====== Extracted entries ======

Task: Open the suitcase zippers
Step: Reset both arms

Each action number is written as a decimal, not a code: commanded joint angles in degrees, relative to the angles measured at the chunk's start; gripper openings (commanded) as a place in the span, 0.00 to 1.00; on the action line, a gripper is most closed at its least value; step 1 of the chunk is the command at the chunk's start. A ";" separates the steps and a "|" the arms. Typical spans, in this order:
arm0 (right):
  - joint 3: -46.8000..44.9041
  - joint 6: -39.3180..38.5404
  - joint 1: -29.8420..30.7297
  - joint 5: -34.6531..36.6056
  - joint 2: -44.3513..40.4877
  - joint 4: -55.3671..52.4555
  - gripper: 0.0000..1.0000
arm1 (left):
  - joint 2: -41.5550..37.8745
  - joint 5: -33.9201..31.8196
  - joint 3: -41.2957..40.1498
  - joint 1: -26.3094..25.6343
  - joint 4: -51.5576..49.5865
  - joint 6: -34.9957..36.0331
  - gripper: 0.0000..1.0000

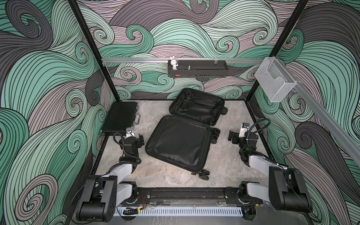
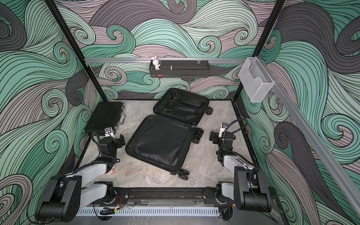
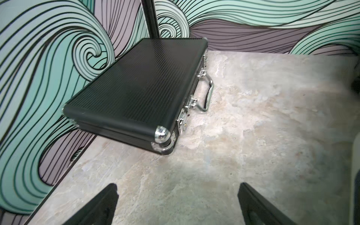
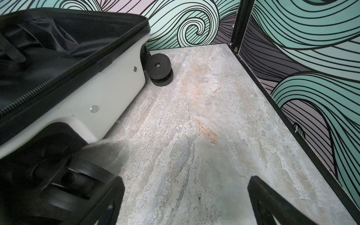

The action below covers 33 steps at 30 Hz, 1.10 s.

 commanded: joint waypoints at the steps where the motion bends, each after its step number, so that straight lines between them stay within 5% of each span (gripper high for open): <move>1: 2.05 -0.19 0.22 -3.99 2.43 3.74 0.99 | 4.39 7.79 0.56 1.28 11.92 1.26 0.99; 7: 1.09 -0.47 1.12 -10.98 10.29 15.19 0.99 | 22.92 13.13 1.53 2.47 30.15 2.72 0.99; 10: 0.49 -1.31 2.01 -10.46 16.04 22.22 0.99 | 20.42 11.62 5.78 2.60 17.20 1.75 0.99; 12: 2.43 -1.59 2.52 -9.26 14.97 16.74 0.99 | 19.34 9.81 12.04 3.75 4.39 -1.97 0.99; 33: 4.26 -1.86 3.70 -5.84 15.07 13.21 0.99 | 19.77 9.78 13.20 4.05 2.39 -2.20 0.99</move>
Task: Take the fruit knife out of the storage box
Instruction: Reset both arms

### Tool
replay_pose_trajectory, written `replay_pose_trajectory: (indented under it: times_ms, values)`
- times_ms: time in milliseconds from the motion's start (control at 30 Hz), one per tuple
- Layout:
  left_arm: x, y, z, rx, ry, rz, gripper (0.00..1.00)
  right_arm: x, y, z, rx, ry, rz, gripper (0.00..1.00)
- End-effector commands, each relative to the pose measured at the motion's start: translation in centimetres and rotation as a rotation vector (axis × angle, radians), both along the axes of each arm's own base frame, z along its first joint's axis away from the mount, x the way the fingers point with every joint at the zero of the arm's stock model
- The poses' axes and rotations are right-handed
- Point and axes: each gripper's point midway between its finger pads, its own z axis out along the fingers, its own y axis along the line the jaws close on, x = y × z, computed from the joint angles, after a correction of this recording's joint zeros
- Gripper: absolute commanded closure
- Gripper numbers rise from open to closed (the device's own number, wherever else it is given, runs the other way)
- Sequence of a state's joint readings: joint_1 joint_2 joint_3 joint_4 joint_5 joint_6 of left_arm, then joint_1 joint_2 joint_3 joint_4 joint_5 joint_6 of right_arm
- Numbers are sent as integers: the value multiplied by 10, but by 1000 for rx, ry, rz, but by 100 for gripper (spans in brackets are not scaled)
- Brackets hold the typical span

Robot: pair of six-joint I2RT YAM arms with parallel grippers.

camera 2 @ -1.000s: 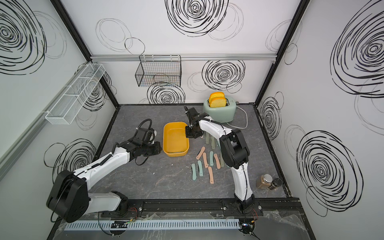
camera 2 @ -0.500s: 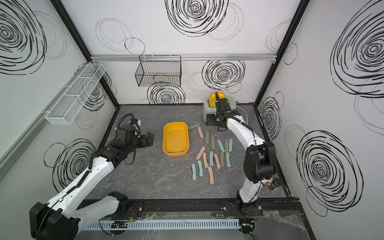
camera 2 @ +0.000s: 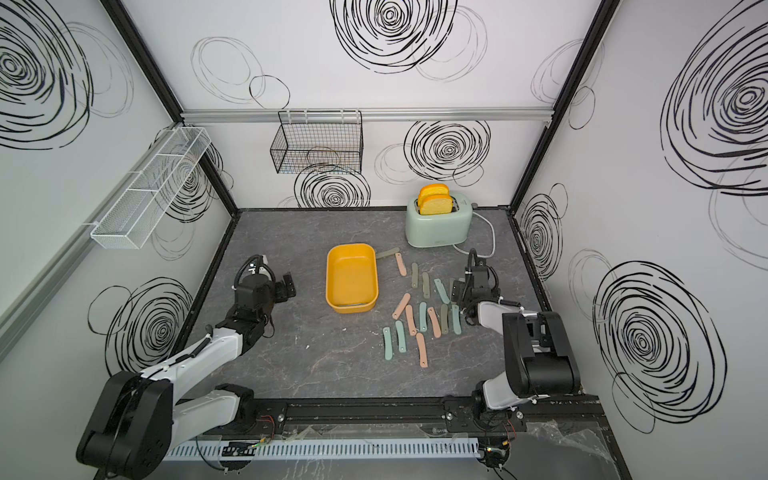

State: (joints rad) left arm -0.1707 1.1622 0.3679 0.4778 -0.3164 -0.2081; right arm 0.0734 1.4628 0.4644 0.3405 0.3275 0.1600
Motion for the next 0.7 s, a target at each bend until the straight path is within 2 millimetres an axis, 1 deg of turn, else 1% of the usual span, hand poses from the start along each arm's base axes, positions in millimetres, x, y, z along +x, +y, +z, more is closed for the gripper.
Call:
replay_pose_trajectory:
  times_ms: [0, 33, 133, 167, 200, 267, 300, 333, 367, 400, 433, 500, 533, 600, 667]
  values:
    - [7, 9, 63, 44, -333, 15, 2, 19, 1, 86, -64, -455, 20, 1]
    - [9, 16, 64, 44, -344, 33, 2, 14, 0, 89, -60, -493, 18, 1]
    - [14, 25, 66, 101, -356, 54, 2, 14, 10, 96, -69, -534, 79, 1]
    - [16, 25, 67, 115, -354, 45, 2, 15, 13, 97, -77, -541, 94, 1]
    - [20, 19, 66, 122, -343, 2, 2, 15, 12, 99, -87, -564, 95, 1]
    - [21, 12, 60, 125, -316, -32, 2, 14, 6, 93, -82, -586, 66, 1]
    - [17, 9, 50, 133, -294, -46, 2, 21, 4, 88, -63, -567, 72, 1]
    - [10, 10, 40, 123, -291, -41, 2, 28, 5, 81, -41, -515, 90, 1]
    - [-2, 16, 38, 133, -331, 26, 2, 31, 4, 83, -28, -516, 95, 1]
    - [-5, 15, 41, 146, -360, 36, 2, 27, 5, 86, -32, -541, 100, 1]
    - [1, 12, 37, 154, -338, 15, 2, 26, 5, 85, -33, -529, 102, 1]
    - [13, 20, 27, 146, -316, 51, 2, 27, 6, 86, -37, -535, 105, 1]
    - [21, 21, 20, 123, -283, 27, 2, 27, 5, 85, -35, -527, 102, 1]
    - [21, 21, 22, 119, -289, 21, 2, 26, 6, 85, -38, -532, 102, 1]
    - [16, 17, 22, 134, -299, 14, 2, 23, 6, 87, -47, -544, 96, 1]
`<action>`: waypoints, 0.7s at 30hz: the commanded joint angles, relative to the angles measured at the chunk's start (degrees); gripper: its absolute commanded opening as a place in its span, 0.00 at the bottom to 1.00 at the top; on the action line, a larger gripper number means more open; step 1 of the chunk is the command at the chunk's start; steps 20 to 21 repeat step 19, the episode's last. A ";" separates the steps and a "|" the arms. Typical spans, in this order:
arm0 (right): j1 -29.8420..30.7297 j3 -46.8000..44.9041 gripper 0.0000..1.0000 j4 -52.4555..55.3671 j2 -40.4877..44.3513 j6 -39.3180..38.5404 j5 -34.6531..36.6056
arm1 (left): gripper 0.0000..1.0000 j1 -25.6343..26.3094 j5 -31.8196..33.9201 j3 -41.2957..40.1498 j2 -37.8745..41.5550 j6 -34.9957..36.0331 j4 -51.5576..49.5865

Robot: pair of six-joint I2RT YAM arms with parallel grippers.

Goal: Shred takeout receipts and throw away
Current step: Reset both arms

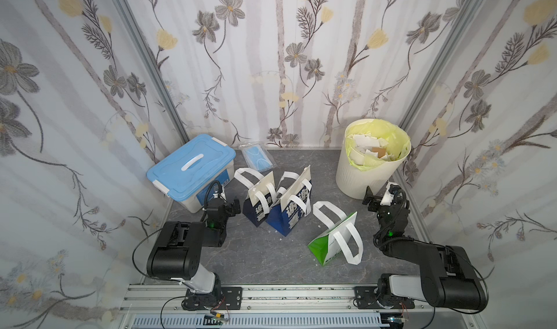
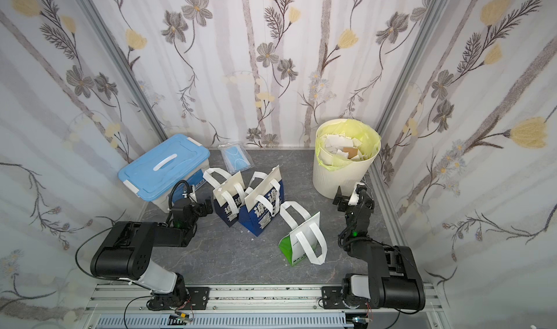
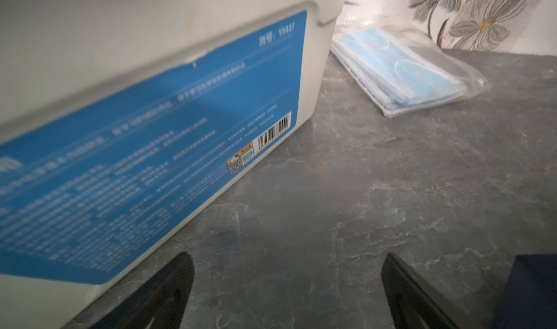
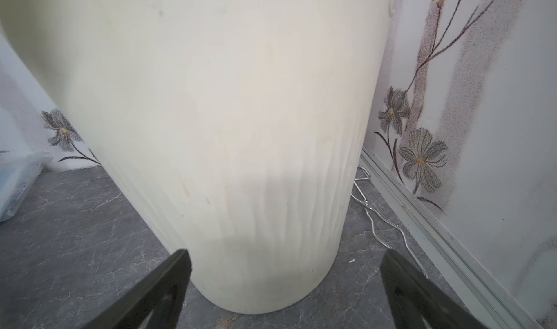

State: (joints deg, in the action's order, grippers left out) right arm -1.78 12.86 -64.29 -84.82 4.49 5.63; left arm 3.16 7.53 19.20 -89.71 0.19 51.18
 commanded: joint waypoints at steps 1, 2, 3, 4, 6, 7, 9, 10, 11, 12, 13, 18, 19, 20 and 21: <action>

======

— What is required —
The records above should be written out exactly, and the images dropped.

— Output for this exercise —
Task: Open the suitcase zippers
Step: Reset both arms

Each action number is written as a decimal, not a code: commanded joint angles in degrees, relative to the angles measured at the chunk's start; gripper openings (commanded) as a place in the span, 0.00 to 1.00; on the action line, a gripper is most closed at its least value; step 1 of the chunk is the command at the chunk's start. A ";" separates the steps and a "|" the arms. Typical spans, in this order:
arm0 (right):
  - joint 3: -46.8000..44.9041
  - joint 6: -39.3180..38.5404
  - joint 1: -29.8420..30.7297
  - joint 5: -34.6531..36.6056
  - joint 2: -44.3513..40.4877
  - joint 4: -55.3671..52.4555
  - gripper: 0.0000..1.0000
arm1 (left):
  - joint 2: -41.5550..37.8745
  - joint 5: -33.9201..31.8196
  - joint 3: -41.2957..40.1498
  - joint 1: -26.3094..25.6343
  - joint 4: -51.5576..49.5865
  - joint 6: -34.9957..36.0331
  - gripper: 0.0000..1.0000


The action below covers 33 steps at 30 Hz, 1.10 s.

 commanded: joint waypoints at the steps where the motion bends, each after its step number, so that straight lines between them stay within 5% of each span (gripper high for open): <move>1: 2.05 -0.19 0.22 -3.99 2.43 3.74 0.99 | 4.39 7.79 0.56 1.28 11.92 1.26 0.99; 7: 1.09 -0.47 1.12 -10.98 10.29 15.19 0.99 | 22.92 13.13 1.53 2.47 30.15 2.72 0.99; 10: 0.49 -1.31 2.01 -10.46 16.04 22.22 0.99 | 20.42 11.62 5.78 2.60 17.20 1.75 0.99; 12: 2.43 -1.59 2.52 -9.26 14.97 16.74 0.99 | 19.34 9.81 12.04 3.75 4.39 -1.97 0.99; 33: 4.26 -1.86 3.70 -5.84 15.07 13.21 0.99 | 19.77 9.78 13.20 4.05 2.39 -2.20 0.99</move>
Task: Take the fruit knife out of the storage box
Instruction: Reset both arms

### Tool
replay_pose_trajectory, written `replay_pose_trajectory: (indented under it: times_ms, values)`
- times_ms: time in milliseconds from the motion's start (control at 30 Hz), one per tuple
- Layout:
  left_arm: x, y, z, rx, ry, rz, gripper (0.00..1.00)
  right_arm: x, y, z, rx, ry, rz, gripper (0.00..1.00)
- End-effector commands, each relative to the pose measured at the motion's start: translation in centimetres and rotation as a rotation vector (axis × angle, radians), both along the axes of each arm's own base frame, z along its first joint's axis away from the mount, x the way the fingers point with every joint at the zero of the arm's stock model
- The poses' axes and rotations are right-handed
- Point and axes: each gripper's point midway between its finger pads, its own z axis out along the fingers, its own y axis along the line the jaws close on, x = y × z, computed from the joint angles, after a correction of this recording's joint zeros
- Gripper: absolute commanded closure
- Gripper numbers rise from open to closed (the device's own number, wherever else it is given, runs the other way)
- Sequence of a state's joint readings: joint_1 joint_2 joint_3 joint_4 joint_5 joint_6 of left_arm, then joint_1 joint_2 joint_3 joint_4 joint_5 joint_6 of right_arm
- Numbers are sent as integers: the value multiplied by 10, but by 1000 for rx, ry, rz, but by 100 for gripper (spans in brackets are not scaled)
- Brackets hold the typical span

Robot: pair of six-joint I2RT YAM arms with parallel grippers.

camera 2 @ -1.000s: 
camera 2 @ -0.500s: 
camera 2 @ +0.000s: 

State: (joints rad) left arm -0.1707 1.1622 0.3679 0.4778 -0.3164 -0.2081; right arm 0.0734 1.4628 0.4644 0.3405 0.3275 0.1600
Motion for the next 0.7 s, a target at each bend until the straight path is within 2 millimetres an axis, 1 deg of turn, else 1% of the usual span, hand poses from the start along each arm's base axes, positions in millimetres, x, y, z along +x, +y, +z, more is closed for the gripper.
Call:
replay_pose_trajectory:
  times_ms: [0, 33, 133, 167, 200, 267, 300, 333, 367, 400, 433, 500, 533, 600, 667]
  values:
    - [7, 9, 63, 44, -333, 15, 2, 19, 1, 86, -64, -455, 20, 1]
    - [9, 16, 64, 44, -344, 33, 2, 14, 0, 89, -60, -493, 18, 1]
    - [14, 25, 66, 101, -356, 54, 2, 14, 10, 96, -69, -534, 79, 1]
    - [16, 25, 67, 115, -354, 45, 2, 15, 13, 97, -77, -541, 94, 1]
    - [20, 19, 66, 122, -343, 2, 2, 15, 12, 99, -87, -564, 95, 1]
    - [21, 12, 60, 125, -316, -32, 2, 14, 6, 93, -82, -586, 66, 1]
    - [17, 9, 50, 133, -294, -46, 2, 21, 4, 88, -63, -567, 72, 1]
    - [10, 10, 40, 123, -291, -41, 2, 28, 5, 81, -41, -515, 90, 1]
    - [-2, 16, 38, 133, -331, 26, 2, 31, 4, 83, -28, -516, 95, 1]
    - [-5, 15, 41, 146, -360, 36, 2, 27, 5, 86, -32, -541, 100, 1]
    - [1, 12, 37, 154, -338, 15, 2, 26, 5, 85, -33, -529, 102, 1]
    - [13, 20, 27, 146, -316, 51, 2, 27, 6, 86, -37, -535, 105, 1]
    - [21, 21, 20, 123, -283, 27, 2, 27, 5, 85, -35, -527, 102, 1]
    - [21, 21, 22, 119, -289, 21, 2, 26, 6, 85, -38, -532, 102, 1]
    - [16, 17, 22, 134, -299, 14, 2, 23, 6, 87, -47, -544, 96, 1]
`<action>`: waypoints, 0.7s at 30hz: the commanded joint angles, relative to the angles measured at the chunk's start (degrees); gripper: its absolute commanded opening as a place in its span, 0.00 at the bottom to 1.00 at the top; on the action line, a larger gripper number means more open; step 1 of the chunk is the command at the chunk's start; steps 20 to 21 repeat step 19, the episode's last. A ";" separates the steps and a "|" the arms. Typical spans, in this order:
arm0 (right): j1 -29.8420..30.7297 j3 -46.8000..44.9041 gripper 0.0000..1.0000 j4 -52.4555..55.3671 j2 -40.4877..44.3513 j6 -39.3180..38.5404 j5 -34.6531..36.6056
arm1 (left): gripper 0.0000..1.0000 j1 -25.6343..26.3094 j5 -31.8196..33.9201 j3 -41.2957..40.1498 j2 -37.8745..41.5550 j6 -34.9957..36.0331 j4 -51.5576..49.5865

Robot: pair of six-joint I2RT YAM arms with parallel grippers.

Goal: Shred takeout receipts and throw away
Current step: Reset both arms


State: (joints deg, in the action's order, grippers left out) right arm -1.78 12.86 -64.29 -84.82 4.49 5.63; left arm 3.16 7.53 19.20 -89.71 0.19 51.18
 commanded: joint waypoints at steps 1, 2, 3, 4, 6, 7, 9, 10, 11, 12, 13, 18, 19, 20 and 21: <action>

This answer has now been given in full.